Hay dos gatos paseándose arriba de los consultorios de la unidad oncológica del hospital La Raza. Uno es color gris oxford, ligeramente peludo y grande; el otro es negro y luce un poco más pequeño y esbelto. Los doctores, enfermeras y pacientes se convierten en sus presas. Acechan sus cabezas, como si pudieran cazarlas. Parecen divertidos.

El primero en reaccionar es el gato negro, camina hasta quedar casi frente a mí y me observa fijamente. Su mirada me reconforta, hace que no me sienta sola.

El escaso personal de limpieza y enfermería que llega a pasar los miran con indiferencia. Los gatos siguen ronroneando y vibrando rítmicamente. Es increíble el efecto terapéutico que producen en mí, así que me coloco en posición de loto, cierro mis ojos, inhalo y exhalo profundamente.

Mientras tanto, en la sala de quimioterapia, por las venas de mi mamá están pasando lentamente ciento diez mililitros de paclitaxel, un agente antimicrotubular que inhibe la multiplicación de células tumorales y se utiliza para tratar el cáncer, principalmente de mamas y ovarios. Dicha infusión intravenosa, creada a partir de la corteza del árbol llamado ‘tejo del pacífico’, le ha provocado un intenso hormigueo y una súbita sensación de calor y quemazón que recorre su cuerpo. Una insoportable dificultad para respirar, la asfixia, al punto de impedirle hablar. Ante las reacciones que tiene, un enfermero que está cerca de ella para auxiliarla con los efectos de la quimioterapia, le aplica dexametasona, un corticosteroide, difenhidramina y un bloqueador de H2, para ayudar a inhibir los efectos. A pesar de los medicamentos, una terrible angustia invade cada ínfima parte de su cuerpo.

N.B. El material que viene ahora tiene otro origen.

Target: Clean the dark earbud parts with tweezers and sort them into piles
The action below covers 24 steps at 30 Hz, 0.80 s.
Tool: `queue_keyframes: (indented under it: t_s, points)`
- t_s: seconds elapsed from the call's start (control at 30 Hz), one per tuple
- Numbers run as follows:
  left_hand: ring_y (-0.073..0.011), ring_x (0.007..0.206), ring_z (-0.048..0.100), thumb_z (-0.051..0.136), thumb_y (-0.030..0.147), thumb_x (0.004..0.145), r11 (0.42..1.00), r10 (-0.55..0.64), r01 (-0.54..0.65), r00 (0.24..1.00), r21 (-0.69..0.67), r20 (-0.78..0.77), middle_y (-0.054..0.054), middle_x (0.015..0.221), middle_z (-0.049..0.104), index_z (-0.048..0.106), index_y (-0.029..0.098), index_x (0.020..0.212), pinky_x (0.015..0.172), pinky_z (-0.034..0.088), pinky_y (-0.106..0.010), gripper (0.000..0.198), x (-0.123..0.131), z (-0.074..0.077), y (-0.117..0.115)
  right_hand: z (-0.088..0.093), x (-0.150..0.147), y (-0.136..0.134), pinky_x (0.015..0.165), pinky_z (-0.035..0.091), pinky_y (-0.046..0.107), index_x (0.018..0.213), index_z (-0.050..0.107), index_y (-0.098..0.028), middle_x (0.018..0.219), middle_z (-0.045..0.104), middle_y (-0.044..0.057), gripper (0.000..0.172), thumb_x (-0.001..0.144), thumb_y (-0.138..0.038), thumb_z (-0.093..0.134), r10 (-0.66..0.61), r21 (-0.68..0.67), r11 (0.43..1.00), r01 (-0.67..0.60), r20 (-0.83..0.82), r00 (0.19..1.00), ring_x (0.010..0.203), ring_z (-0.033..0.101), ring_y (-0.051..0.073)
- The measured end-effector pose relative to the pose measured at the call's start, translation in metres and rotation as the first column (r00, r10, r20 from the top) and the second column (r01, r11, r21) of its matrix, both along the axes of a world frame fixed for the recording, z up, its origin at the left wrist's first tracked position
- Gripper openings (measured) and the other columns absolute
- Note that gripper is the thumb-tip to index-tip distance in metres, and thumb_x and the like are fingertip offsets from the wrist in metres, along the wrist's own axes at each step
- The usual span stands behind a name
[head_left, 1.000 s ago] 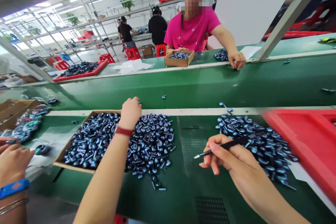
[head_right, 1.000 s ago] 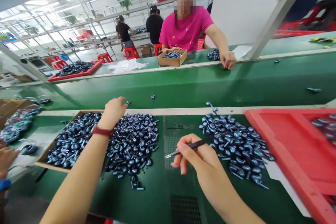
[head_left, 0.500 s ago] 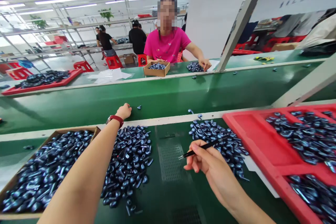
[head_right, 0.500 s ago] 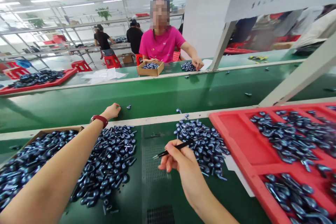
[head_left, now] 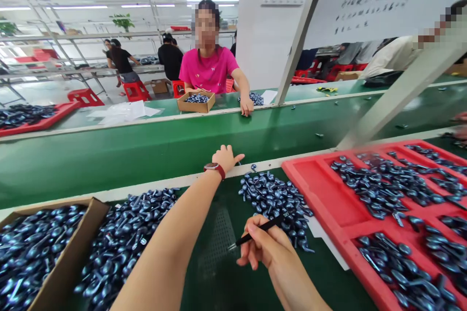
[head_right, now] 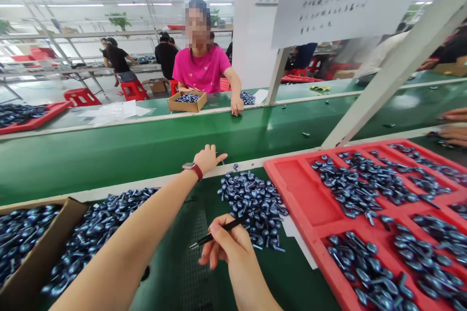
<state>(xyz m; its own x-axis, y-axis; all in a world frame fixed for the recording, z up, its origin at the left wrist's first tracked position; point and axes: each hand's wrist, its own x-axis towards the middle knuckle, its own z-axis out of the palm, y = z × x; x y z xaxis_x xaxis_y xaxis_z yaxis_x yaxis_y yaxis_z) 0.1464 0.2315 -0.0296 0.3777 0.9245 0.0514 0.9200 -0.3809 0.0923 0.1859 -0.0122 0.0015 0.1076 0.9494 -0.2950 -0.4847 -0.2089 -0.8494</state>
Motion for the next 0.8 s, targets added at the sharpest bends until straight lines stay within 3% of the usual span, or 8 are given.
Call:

Hay otras siete mujeres en la sala en las mismas circunstancias que mi mamá. Una amable enfermera se acerca a ellas y les ofrece té caliente, ensalada de germen de trigo con queso panela y un paquete de galletas. Cada una acepta los refuerzos para estar un poco más fuerte en la lucha contra el cáncer.

Mientras medito, acepto la realidad y logro conectar con el desconsuelo de mi mamá. Imagino que es mi cuerpo el que está padeciendo los efectos y que tengo el poder de ahorrarle un poco de sufrimiento. Tranquila mami, esto que estás sintiendo, yo también lo siento. Eres muy valiente y no estás sola en esta batalla.

La presencia oportuna de este par de gatos justo arriba de la sala de quimioterapia me hace creer en la gran percepción que tienen y en su especial don para relajar y sanar.

Desde mis clavículas hasta mi plexo solar siento un vacío, me cuesta trabajo respirar. Me siento atrapada, las manos me sudan, quisiera salir corriendo. Siento una explosión en mi pecho y me desbordo como una ola que rompe de golpe y lloro, lloro sin parar, lloro por mi mamá, por todas las mujeres que están adentro sufriendo. Lloro de coraje, de angustia, de miedo.

Alguien me observa, puedo sentirlo. Volteo y veo a mi mamá justo frente a mí, al fondo del pasillo de la sala. Una dosis incólume de felicidad llena el vacío que sentía unos instantes antes. Salimos lentamente del edificio de oncología y bajamos por una rampa. Junto a ella hay una jardinera larga. Entre las plantas está el gato negro, sentado en sus patas traseras. Me emociono otra vez al verlo. Paso muy cerca de él. Me mira fijamente y me despido agitando mi mano. Me maulla un par de veces, le sonrío y me alejo.